(This essay was originally written for a collection spotlighting the artists who followed Superman co-creator Joe Shuster on the comics and syndicated newspaper strip. A small portion of the piece was cannibalized for the “My Favorite 13 Win Mortimer Golden Age DC Comics Covers” column on the 13th Dimension website celebrating Win’s May 1 birthday.)
Sometime in 1982 or 1983, I don’t remember exactly, I was up at DC Comics’ offices at 75 Rock, dropping off some scripts and waiting to pick up a check from editor Julie Schwartz. He was off somewhere when I showed up, so I dropped my briefcase in his office and loitered in the corridor to wait for him.
Well, I never made it to the corridor. While I was putting my briefcase down, I’d glanced at the stack of art boards laying on top of Julie’s in box.
It was the pencils for a Supergirl story by Winslow Mortimer that I had scripted for an upcoming issue of Superman Family. I scooped the pages from the desk and started flipping through them. It was the Master Jailer story from either #219 (June 1982), “Prison Bars Do Not a Cell Make,” or #220 (July 1982), “Battle Beneath the Brooklyn Bridge.” I had never seen the artist’s pencils before, only the finished pages after they had been lettered and inked by Vince Colletta.
I’d always liked Win Mortimer’s work. I grew up on his mid-1960s work for DC Comics, mostly humor strips like Plastic Man, Stanley and His Monster, Fox and the Crow, The Adventures of Jerry Lewis, and Scooter, but he also worked on the occasional superhero book like The Brave and the Bold and the Legion of Superheroes. I’d also spot stories by him in Gold Key horror titles like Boris Karloff’s Tales of Mystery and Ripley’s Believe it or Not.

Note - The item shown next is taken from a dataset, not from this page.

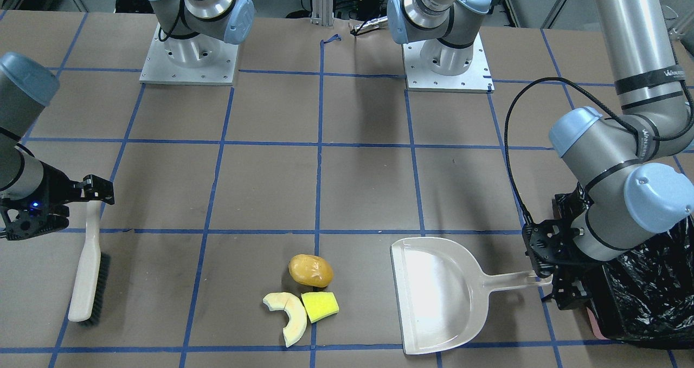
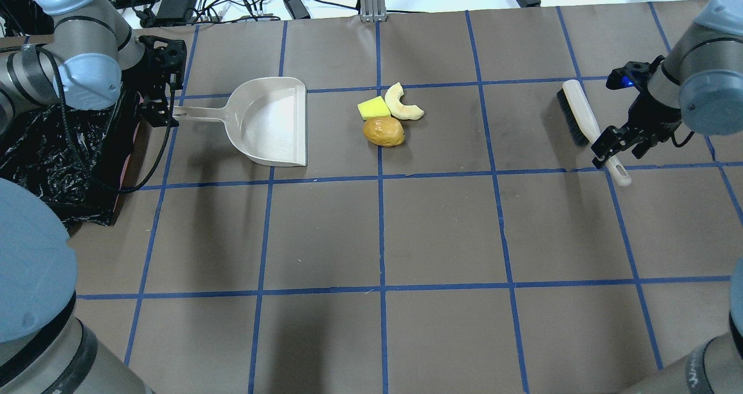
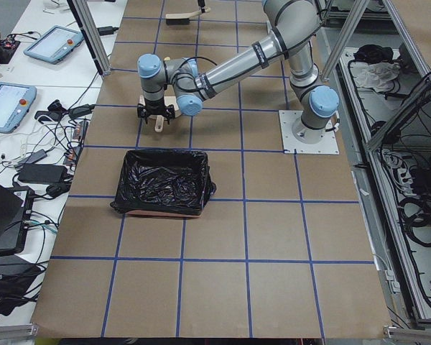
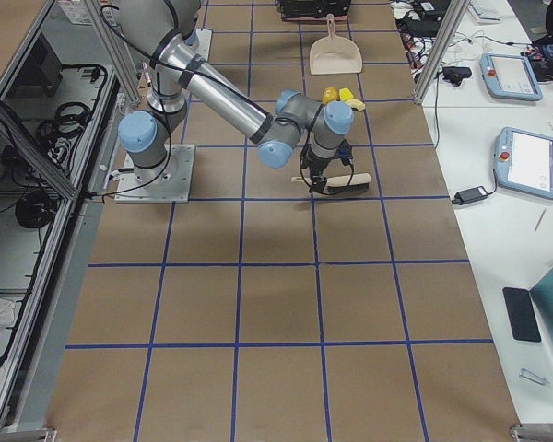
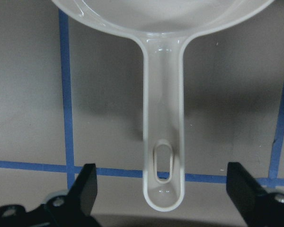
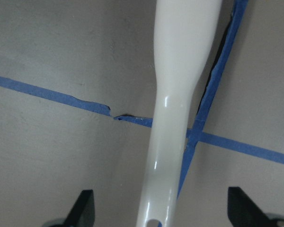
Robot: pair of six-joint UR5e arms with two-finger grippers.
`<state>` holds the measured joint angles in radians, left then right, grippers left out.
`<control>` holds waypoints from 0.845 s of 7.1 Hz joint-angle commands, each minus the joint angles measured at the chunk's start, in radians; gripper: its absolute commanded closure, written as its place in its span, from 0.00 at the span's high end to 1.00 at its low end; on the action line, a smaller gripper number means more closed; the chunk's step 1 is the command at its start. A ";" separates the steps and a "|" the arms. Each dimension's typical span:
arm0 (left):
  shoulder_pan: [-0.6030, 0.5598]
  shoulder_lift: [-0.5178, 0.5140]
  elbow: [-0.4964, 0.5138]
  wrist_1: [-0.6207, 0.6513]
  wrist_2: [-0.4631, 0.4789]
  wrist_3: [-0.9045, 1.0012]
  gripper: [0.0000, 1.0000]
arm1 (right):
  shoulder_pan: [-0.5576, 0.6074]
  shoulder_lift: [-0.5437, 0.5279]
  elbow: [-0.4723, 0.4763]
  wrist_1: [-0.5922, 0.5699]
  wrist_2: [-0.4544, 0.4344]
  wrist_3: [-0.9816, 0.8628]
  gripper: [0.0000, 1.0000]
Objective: Sweep and dump trash into bin
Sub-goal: 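Close the left gripper on the dustpan handle while the right gripper grasps the brush handle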
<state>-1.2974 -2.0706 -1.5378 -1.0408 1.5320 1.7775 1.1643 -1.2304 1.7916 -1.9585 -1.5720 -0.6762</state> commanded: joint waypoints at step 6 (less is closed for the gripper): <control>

Mortimer was already assigned to the Supergirl strip when I took it over from Martin Pasko with Superman Family #217 (August 1982). I was thrilled to be working with him. One of the best parts of breaking into the comic business when I did in the mid-1970s was that most of the artists I grew up reading and admiring, many of them founding fathers of the business from the 1930s and 1940s, were still at their drawing boards.
Julie returned while I was looking through the penciled pages.
“Like those?” he asked.
“Yeah,” I said. “I’ve always like Mortimer’s stuff. I thought Marvel was wasting him on Spidey Super Stories.”
“I thought you liked the newer, flashy artists.”
A year later I would have told him I worked with new, younger editors but still enjoyed working with talented old farts like him (Julie started at DC in 1944, when he was twenty-nine years old, just a couple of years older than I was when this conversation took place), but I was still a relatively new writer in his stable and intimidated by his reputation so instead I said, “Sure, but I still enjoy the classics too.”
Win Mortimer wasn’t flashy. He was, in fact, the opposite of flashy…which is not to say dull. Like many of the artists of his vintage, his art was like a classically cut suit, fitted perfectly to its subject and tailored to the needs of the story. He didn’t have to bedazzle his creations with sequins and gold piping to enhance them. They spoke for themselves.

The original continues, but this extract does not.